=== WHAT IS NEEDED ===
Look through the data below for the line with "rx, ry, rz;", and transcribe it exactly together with each line after it up to and including the line with "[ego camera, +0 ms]". Give nothing else.

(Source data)
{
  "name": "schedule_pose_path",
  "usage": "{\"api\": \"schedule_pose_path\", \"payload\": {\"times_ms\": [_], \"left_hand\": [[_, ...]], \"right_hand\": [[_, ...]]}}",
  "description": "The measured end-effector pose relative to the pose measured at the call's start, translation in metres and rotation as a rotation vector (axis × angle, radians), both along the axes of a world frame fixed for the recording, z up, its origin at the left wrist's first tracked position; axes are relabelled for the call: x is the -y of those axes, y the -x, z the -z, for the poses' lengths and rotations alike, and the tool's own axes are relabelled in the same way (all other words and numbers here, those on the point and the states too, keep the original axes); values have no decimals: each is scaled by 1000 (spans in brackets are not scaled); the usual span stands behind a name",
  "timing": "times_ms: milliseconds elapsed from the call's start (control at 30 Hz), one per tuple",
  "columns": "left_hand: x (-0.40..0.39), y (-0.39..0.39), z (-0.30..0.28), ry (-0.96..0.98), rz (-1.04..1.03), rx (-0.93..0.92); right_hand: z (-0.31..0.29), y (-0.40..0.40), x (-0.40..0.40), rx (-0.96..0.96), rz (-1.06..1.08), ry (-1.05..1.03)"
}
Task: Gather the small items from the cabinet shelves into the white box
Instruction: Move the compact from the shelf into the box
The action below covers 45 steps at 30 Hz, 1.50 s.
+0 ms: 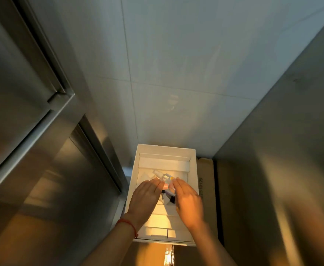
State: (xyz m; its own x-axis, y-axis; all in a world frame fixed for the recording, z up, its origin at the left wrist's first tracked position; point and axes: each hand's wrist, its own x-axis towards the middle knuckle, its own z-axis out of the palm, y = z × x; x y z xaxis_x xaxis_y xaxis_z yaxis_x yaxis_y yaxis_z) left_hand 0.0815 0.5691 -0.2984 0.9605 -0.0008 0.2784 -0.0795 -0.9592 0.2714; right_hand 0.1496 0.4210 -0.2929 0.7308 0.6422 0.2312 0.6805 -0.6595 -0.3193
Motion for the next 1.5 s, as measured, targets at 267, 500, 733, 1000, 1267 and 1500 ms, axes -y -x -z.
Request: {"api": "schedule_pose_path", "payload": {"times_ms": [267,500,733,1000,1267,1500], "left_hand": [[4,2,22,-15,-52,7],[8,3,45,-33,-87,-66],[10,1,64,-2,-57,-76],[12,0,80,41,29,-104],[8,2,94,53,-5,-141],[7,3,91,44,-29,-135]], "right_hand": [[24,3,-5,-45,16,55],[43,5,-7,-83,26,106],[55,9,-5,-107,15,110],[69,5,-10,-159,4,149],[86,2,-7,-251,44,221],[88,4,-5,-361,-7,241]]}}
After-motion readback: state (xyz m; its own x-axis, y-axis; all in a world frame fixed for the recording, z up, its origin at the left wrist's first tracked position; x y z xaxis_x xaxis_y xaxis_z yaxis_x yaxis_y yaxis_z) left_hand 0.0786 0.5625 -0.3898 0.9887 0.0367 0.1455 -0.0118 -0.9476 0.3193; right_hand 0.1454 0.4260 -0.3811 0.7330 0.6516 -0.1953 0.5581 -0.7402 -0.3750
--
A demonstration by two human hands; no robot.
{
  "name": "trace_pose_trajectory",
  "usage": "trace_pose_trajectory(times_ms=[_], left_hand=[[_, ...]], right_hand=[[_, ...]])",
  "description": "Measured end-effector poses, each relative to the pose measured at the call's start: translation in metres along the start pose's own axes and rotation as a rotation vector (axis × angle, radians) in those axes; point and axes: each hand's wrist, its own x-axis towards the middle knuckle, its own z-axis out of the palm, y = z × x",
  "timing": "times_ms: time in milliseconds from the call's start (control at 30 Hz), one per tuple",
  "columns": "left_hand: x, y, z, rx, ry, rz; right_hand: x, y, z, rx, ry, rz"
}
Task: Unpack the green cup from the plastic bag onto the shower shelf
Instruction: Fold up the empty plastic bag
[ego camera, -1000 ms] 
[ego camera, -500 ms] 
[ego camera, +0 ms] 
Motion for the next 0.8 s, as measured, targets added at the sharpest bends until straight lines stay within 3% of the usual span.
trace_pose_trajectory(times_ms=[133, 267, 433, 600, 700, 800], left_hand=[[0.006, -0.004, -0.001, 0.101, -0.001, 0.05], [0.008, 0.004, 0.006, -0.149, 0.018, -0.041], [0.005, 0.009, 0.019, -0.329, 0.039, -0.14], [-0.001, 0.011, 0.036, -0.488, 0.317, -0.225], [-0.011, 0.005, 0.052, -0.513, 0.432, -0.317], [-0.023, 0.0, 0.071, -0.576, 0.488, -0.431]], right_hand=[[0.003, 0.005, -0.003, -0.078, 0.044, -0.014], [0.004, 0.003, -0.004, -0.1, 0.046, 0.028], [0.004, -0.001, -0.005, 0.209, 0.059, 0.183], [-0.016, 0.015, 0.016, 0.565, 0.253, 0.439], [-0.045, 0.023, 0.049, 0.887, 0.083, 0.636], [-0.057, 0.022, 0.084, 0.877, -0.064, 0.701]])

=== RESPONSE ===
  "columns": "left_hand: x, y, z, rx, ry, rz; right_hand: x, y, z, rx, ry, rz"
}
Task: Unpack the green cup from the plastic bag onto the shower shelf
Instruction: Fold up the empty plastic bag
[ego camera, -1000 ms] 
[ego camera, -500 ms] 
[ego camera, +0 ms] 

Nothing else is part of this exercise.